Having coached at this club for 20 years, I knew that anytime a new bow is introduced to the club, our master grip modifier-and head carpenter-DP-likes to modify wood grips to fit the students so when I ordered the bow from LAS I went ahead and bought a second grip knowing that wood one would be getting Mr. Pace's special attention. The Young lady loves the riser btw


----------



## Braveheart (Apr 1, 2017)

Vittorio said:


> We are switching production of the G1- 27" riser to sandblasted finish same as GQ-23. If you specifically ask for Matte finish for the G1-27, you can already get it.
> 
> Production of GQ 23 is just started, you can see how recent your risers are from the serial number on them.


Is the GQ available in a shiny finish?


----------



## Vittorio (Jul 17, 2003)

Braveheart said:


> Is the GQ available in a shiny finish?


GQ-23L only have matte finish, no plans ot make it in shiny version 

GQ-25L will have a dual color semi-shiny anti-scratch finish


----------



## Braveheart (Apr 1, 2017)

Vittorio said:


> GQ-23L only have matte finish, no plans ot make it in shiny version
> 
> GQ-25L will have a dual color semi-shiny anti-scratch finish


Thank you. Do you have any photos? Sounds very nice.


----------



## ThunderSqueak (Jun 8, 2017)

Wow Those are a work of art  I want one... if I had not just purchased a nano max <.<;;


----------



## Vittorio (Jul 17, 2003)

Braveheart said:


> Thank you. Do you have any photos?
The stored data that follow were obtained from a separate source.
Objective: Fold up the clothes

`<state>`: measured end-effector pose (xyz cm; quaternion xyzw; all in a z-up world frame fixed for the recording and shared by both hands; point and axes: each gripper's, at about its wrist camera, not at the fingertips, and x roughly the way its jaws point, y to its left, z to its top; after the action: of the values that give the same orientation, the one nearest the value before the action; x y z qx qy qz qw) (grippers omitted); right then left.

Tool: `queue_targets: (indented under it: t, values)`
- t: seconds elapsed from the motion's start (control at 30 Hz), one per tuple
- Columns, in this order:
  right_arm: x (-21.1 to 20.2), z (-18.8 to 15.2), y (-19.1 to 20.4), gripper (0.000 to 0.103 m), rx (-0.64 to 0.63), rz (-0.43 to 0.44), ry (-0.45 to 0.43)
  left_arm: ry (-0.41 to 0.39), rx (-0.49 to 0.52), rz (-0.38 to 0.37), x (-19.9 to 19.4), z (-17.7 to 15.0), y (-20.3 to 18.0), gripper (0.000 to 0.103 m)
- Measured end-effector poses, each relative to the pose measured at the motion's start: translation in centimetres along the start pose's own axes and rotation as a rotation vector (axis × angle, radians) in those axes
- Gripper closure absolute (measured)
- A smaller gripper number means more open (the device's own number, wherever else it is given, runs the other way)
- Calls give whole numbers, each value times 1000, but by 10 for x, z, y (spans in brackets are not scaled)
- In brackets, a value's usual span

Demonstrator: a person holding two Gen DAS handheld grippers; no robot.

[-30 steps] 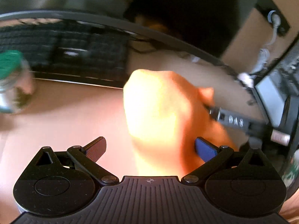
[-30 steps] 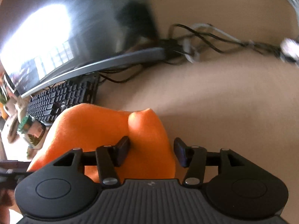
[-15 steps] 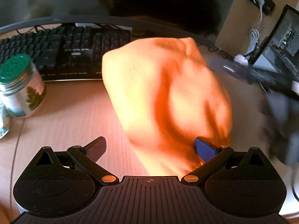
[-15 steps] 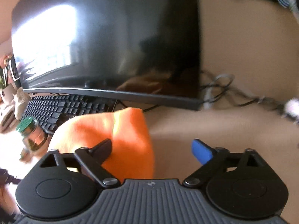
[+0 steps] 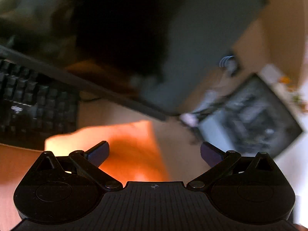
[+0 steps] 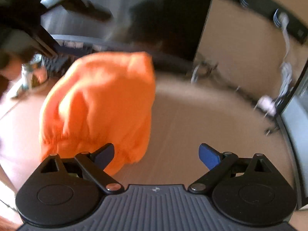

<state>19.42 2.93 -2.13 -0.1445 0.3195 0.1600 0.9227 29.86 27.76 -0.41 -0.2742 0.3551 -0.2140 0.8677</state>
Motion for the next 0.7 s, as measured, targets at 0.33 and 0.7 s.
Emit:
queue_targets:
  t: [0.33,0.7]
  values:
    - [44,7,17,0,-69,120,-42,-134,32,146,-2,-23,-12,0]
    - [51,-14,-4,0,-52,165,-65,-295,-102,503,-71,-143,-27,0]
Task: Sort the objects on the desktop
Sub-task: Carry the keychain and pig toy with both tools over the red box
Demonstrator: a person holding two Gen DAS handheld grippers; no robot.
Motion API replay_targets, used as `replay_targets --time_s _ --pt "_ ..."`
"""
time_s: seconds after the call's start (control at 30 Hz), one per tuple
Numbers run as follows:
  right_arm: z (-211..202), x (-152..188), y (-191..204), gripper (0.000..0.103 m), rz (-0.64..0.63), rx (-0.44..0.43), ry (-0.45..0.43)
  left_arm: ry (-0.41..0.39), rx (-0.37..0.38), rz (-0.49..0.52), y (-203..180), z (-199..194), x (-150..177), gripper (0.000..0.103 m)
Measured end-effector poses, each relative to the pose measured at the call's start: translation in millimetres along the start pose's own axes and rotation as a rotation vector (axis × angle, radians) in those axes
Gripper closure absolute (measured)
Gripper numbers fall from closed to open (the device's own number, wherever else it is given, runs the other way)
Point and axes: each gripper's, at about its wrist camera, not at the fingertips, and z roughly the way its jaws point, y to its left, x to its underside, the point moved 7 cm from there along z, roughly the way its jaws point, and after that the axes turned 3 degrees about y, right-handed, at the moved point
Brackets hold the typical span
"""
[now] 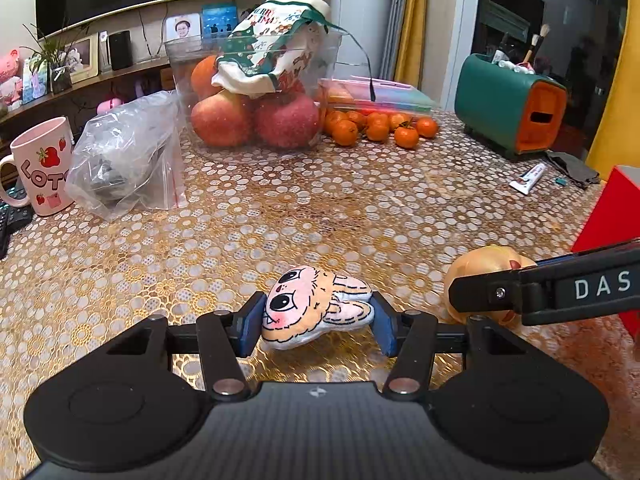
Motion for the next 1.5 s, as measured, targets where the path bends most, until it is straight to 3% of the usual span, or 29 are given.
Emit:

Sounds very nice.


You can see some preliminary pictures on GILLO FB page. 

GQ-25L official presentation is scheduled by end of August, shipments wil start from September in limited quantity.


----------



## kentsabrina (Aug 23, 2017)

does anyone know will the floating tiller bolts off a hoyt's pro series will fit in the GQ23L?


----------



## #Gillogoldmedal (Aug 20, 2017)

kentsabrina said:


> does anyone know will the floating tiller bolts off a hoyt's pro series will fit in the GQ23L?


No, they don't.


----------



## #Gillogoldmedal (Aug 20, 2017)

All bolts for GILLO risers, GQ-23 included, are threaded 5/8-18 UNF. Hoyt recent bolts should be M12 threaded


----------



## #Gillogoldmedal (Aug 20, 2017)

Pleased to inform that GQ-23L has now a cheaper version, the *new GQ-23M*

Same riser, but Chrome color bolts, 3D printed Yellow grip and no riser sleeve.

Availble in 3 colors, Black, Blue and Red, is already shipping to dealers.










At same time, we have changed the GQ-23L grip to the new one in multicolor wood already shippin on GQ-25L, so the *GQ-23L* range of colors now looks like this :


----------



## Osmanthus (Dec 2, 2014)

Pretty!... I love my SF Forged+ but that red GQ-23 is tempting...


----------



## Fly2High (Feb 25, 2019)

How does the bow shoot?

Any comparison comments from other bows?


----------



## MTM (Aug 8, 2007)

I’m guessing that is totally dependent on the idiot pulling back the string.


----------